HOW TO COMPLETE THIS TASK -> Everything in the listing should be set down exactly, apart from the pictures.

######

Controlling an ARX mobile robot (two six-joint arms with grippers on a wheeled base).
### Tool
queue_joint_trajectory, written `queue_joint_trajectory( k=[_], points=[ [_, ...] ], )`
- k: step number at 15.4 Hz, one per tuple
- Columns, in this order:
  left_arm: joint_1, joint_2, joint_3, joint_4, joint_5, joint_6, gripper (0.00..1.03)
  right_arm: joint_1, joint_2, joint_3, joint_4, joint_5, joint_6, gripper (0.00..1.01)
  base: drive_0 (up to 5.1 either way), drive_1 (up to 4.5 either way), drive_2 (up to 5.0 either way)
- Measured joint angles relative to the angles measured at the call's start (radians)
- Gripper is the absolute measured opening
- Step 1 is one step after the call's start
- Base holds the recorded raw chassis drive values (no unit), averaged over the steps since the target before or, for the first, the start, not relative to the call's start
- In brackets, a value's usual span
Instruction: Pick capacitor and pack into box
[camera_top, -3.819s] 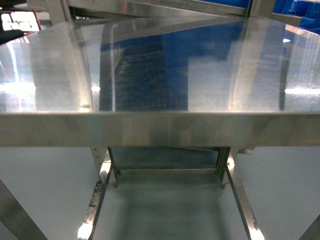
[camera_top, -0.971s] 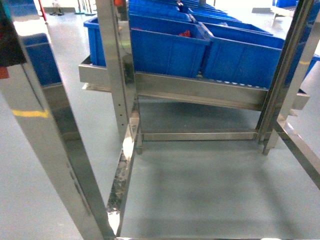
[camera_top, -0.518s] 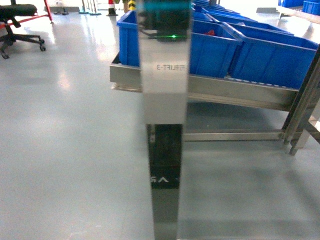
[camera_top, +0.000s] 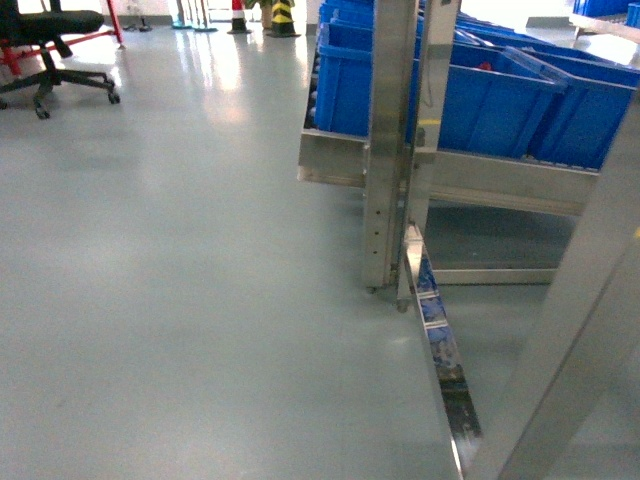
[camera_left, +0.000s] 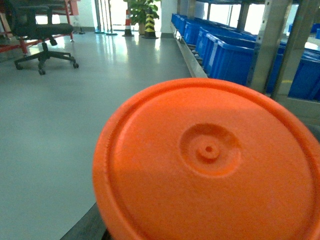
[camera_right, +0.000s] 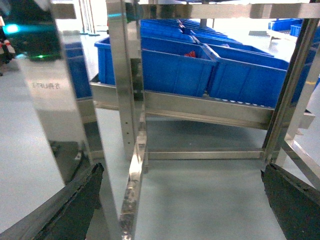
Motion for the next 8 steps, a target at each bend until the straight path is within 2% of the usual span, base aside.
queue_joint_trajectory(
  k=[8],
  points=[
    [0.0,0.0,0.0,0.001,0.002,0.0,0.44,0.0,0.0,0.0,0.004,0.001,0.0,0.98,-5.0,2.46,2.5]
  ],
)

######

REPLY ->
Controlling an ARX mobile robot (two six-joint arms with grippers on a wheeled base).
### Tool
queue_joint_trajectory, written `queue_joint_trajectory( k=[_], points=[ [_, ...] ], )`
- k: step number at 15.4 Hz, one per tuple
- Columns, in this order:
  left_arm: joint_1, joint_2, joint_3, joint_4, joint_5, joint_6, gripper (0.00..1.03)
  right_arm: joint_1, joint_2, joint_3, joint_4, joint_5, joint_6, gripper (0.00..1.01)
  base: drive_0 (up to 5.1 either way), drive_1 (up to 4.5 either way), drive_2 (up to 5.0 either way)
- Measured joint angles relative to the angles measured at the call's start (radians)
- Gripper is the absolute measured opening
- Step 1 is one step after the call's start
- Base holds the recorded raw chassis drive values (no unit), averaged over the steps since the target before or, for the first, the start, not relative to the call's start
- In brackets, a value's usual span
Instruction: Pick capacitor and pack into box
[camera_top, -3.819s] 
[camera_top, -0.971s] 
[camera_top, -0.518s] 
[camera_top, +0.000s] 
[camera_left, +0.000s] 
[camera_right, +0.000s] 
Motion for the next 8 steps, a target at each bend until the straight path is within 2% of the usual span, base aside.
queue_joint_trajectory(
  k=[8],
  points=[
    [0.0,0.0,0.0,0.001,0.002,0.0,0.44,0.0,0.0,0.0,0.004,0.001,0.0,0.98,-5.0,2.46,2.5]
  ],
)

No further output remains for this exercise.